Following this approach, I would say that any solar technology that can drastically increase efficiency is key. We have researchers here developing systems that should be able to convert more than 40% of the incoming sunlight to electricity (current panels are ~20% efficient). We are also working with research groups that can generate fuels and chemicals directly form sunlight, or from biomass, hopefully at an efficiency and cost that will replace conventional fossil fuel materials. Looking for ways to understand the flow of air through wind farms, and designing the farms accordingly, can have 10x improvement on the amount of wind power that can be generated in a given area. 
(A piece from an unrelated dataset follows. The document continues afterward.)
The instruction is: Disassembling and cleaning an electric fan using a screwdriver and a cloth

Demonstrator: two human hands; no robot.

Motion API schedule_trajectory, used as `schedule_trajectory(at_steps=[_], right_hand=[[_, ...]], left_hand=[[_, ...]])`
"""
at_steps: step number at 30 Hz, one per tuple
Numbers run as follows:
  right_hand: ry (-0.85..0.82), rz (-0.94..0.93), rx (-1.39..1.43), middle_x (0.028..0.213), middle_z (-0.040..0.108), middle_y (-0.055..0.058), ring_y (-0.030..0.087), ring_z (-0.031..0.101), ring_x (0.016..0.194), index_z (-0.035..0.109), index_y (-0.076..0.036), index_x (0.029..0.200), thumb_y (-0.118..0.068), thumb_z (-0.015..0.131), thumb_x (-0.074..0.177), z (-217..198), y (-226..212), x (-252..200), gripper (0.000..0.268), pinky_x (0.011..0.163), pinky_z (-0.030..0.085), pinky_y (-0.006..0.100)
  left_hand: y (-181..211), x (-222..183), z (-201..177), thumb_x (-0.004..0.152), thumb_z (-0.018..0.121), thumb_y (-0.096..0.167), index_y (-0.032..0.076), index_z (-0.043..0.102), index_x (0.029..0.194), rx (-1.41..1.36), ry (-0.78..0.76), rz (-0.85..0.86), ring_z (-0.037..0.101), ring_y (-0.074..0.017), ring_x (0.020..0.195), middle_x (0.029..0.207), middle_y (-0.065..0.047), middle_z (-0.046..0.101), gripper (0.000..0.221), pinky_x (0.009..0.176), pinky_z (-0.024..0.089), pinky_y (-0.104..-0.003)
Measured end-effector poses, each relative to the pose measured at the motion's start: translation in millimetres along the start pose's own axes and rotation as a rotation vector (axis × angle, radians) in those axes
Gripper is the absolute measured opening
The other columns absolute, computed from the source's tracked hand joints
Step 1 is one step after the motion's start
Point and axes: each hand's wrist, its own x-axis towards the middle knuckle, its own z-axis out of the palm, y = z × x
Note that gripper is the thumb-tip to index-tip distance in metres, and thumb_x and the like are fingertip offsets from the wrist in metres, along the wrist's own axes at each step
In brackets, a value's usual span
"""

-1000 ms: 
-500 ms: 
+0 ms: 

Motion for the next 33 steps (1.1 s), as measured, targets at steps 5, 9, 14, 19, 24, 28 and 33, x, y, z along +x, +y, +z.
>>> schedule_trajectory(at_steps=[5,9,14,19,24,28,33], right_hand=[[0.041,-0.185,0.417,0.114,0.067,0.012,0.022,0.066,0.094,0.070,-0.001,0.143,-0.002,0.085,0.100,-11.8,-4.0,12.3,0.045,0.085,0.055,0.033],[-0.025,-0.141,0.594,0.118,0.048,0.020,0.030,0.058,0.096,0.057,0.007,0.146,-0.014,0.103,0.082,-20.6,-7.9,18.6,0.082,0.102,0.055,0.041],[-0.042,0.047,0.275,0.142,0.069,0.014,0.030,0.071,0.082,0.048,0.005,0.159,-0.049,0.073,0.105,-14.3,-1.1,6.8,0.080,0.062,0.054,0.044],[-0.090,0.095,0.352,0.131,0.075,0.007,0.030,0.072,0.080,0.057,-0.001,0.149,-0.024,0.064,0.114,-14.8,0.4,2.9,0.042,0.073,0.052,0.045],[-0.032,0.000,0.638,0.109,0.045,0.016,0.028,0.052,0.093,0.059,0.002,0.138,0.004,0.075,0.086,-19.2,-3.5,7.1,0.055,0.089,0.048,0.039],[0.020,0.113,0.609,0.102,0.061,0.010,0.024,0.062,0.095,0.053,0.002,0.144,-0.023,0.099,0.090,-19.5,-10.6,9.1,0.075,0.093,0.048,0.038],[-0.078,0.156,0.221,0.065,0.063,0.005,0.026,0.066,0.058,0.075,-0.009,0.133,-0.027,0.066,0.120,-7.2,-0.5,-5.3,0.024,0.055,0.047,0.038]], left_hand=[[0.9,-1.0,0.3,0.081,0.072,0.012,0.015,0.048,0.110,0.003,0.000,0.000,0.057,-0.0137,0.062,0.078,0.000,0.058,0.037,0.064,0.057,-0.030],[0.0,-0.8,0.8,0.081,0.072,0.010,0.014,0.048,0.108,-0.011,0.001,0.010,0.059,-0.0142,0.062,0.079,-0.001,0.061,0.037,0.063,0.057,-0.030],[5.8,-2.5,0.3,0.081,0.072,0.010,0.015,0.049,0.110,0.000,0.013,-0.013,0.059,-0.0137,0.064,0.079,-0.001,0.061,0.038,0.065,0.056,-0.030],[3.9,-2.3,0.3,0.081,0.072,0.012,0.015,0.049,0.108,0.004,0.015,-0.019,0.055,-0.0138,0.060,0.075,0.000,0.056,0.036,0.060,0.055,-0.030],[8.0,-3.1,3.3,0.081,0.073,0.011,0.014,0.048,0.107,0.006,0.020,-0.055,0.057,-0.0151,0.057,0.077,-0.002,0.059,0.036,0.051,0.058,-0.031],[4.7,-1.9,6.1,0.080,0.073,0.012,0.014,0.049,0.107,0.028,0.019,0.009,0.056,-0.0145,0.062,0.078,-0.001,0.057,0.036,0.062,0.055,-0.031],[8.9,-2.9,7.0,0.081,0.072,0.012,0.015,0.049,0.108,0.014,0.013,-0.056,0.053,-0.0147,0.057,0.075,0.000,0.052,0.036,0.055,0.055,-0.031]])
These are a few of the energy generation ideas we are supporting.


Are there other energy sources out there that are nearing economic and technical support to become viable players?

In the long term, solar and wind can provide enough energy to power the world many times over. If you can couple increased efficiency in these technologies with the development of cheap/efficient storage, either of electricity on the grid or in renewably generated fuels, and add in a smart infrastructure that utilizes these components as effectively as possible, you have the system of the future.
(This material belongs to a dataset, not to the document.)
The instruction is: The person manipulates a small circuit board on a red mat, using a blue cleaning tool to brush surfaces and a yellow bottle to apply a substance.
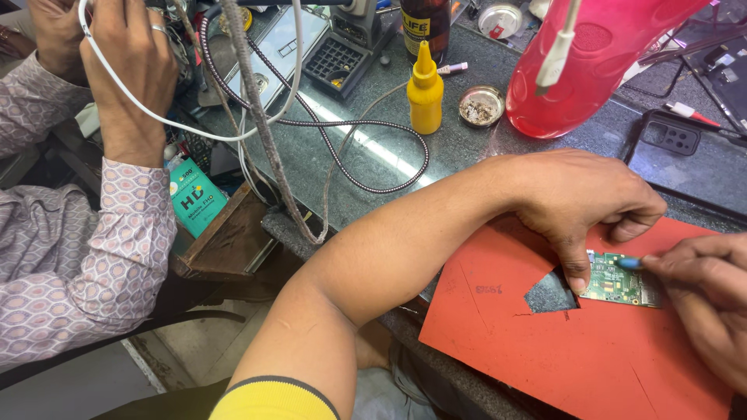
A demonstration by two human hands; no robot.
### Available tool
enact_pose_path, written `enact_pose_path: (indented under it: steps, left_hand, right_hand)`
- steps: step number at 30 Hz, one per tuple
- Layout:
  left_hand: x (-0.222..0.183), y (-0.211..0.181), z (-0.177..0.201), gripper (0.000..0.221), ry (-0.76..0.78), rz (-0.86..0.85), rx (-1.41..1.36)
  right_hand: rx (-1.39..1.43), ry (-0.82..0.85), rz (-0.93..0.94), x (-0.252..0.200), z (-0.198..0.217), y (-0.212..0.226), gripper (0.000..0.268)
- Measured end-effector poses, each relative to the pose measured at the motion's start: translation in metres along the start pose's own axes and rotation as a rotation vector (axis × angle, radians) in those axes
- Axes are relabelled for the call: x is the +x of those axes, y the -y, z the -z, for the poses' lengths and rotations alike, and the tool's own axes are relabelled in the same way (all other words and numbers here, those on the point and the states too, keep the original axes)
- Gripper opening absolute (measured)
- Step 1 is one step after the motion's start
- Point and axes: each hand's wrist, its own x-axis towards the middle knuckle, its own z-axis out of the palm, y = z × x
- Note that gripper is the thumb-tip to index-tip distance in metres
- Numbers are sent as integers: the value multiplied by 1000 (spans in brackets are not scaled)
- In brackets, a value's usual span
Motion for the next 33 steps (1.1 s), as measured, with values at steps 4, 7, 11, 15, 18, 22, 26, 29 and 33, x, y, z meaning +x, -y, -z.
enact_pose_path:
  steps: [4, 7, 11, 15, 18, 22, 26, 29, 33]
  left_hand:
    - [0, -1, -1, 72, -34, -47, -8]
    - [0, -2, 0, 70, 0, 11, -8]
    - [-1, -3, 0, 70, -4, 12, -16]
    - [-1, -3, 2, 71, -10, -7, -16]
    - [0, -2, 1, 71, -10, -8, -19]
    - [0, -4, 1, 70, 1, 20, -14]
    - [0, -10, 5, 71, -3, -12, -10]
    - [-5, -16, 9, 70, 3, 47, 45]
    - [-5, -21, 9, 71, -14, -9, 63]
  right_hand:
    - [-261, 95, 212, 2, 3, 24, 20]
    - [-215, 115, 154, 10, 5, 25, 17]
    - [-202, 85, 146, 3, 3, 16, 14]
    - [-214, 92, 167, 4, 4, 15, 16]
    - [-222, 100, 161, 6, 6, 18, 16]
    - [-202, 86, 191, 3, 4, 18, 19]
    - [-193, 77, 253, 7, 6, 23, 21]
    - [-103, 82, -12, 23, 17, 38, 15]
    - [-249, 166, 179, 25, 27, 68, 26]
Look into your crystal ball and describe how the home and business of the future will be constructed and powered?

Wow. There’s a lot of ways to address this question. I think that, in the not too distant future, we will see homes or neighborhoods that are able to generate large amounts of solar power and have local electricity storage, and devices that can convert either sunlight or electricity into fuel and fuel back into electricity. These systems will be “smart,” able to sense the overall state of the larger grid and adjust production/use accordingly to provide the most reliable and cleanest system possible. The electricity system will integrate seamlessly with a smart water and smart transportation system that will allow us to live largely carbon free in terms of our personal and commercial energy use.



About Dr. Neil Fromer, Executive Director, the Caltech Resnick Sustainability Institute
Neil received his PhD in semiconductor physics from UC Berkeley, and his BS in Engineering/Physics from Brown University. Neil’s scientific background is in the interactions of light and matter, and he has over a decade of experience working on solar energy technologies. However, lately he has also been very interested by energy storage, clean fuel generation and use, smarter energy and water distribution systems, and energy efficiency.

Prior to his arrival at the Resnick Institute, Neil was the director of advanced projects and the director of reliability and testing for Soliant Energy, a concentrating photovoltaic company. Previously, Neil worked to develop new low-cost solar cells, on the commercialization of energy efficient LED light bulbs and fixtures, and as a consultant to many cleantech startups.